■ Exercise directions ■
Please go line by line and repeat the data below exactly, with no images.
╭─ Data segment
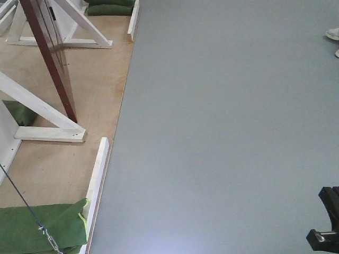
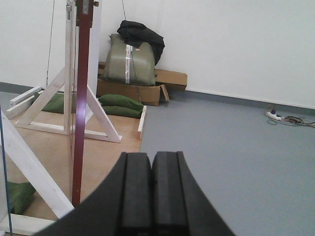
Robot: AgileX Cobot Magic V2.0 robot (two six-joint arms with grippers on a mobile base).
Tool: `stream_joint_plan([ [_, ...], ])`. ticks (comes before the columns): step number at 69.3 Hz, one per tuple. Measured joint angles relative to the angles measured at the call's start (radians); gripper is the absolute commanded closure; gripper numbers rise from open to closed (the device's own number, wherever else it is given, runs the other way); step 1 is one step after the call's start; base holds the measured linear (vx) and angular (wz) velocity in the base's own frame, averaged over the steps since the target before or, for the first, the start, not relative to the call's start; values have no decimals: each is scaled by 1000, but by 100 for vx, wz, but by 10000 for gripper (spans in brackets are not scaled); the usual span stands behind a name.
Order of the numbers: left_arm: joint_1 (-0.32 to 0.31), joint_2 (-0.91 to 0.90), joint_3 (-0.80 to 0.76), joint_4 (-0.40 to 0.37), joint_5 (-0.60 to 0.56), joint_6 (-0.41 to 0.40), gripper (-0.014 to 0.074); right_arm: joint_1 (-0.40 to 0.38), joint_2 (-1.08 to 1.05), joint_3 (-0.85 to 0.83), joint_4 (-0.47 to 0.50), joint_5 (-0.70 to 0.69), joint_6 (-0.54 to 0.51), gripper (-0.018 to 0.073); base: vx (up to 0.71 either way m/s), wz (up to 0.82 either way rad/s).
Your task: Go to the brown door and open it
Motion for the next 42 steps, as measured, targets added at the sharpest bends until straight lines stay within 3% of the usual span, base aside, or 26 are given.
stream_joint_plan([
  [42, 0, 0, 0, 0, 0, 0, 580, 0, 0, 0, 0, 0, 0, 559, 0, 0],
])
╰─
■ Output of the task ■
Robot: AgileX Cobot Magic V2.0 robot (two six-joint arms with grippers on a mobile base).
Tool: `stream_joint_plan([ [_, ...], ])`. ticks (comes before the columns): step number at 69.3 Hz, one per tuple. Measured joint angles relative to the angles measured at the call's start (radians); gripper is the absolute commanded closure; gripper numbers rise from open to closed (the device's own number, wherever else it is given, runs the other way); step 1 is one step after the call's start; base holds the measured linear (vx) and angular (wz) velocity in the base's own frame, averaged over the steps since the target before or, for the first, the start, not relative to the call's start; values have no decimals: each is scaled by 1000, but by 100 for vx, wz, but by 10000 for gripper (spans in brackets are not scaled); the usual span stands behind a name.
Order of the numbers: left_arm: joint_1 (-0.32 to 0.31), joint_2 (-0.91 to 0.90), joint_3 (-0.80 to 0.76), joint_4 (-0.40 to 0.37), joint_5 (-0.60 to 0.56), joint_6 (-0.41 to 0.40), gripper (-0.014 to 0.074); right_arm: joint_1 (-0.40 to 0.38), joint_2 (-1.08 to 1.05), joint_3 (-0.85 to 0.83), joint_4 (-0.47 to 0.50), joint_5 (-0.70 to 0.69), joint_6 (-0.54 to 0.51), gripper (-0.018 to 0.073); base: vx (up to 0.71 either way m/s), wz (up to 0.82 either way rad/s).
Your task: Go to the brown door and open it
Motion for the next 42 steps, as measured, targets added at the sharpest bends until straight lines stay within 3% of the usual span, base aside, or 26 are given.
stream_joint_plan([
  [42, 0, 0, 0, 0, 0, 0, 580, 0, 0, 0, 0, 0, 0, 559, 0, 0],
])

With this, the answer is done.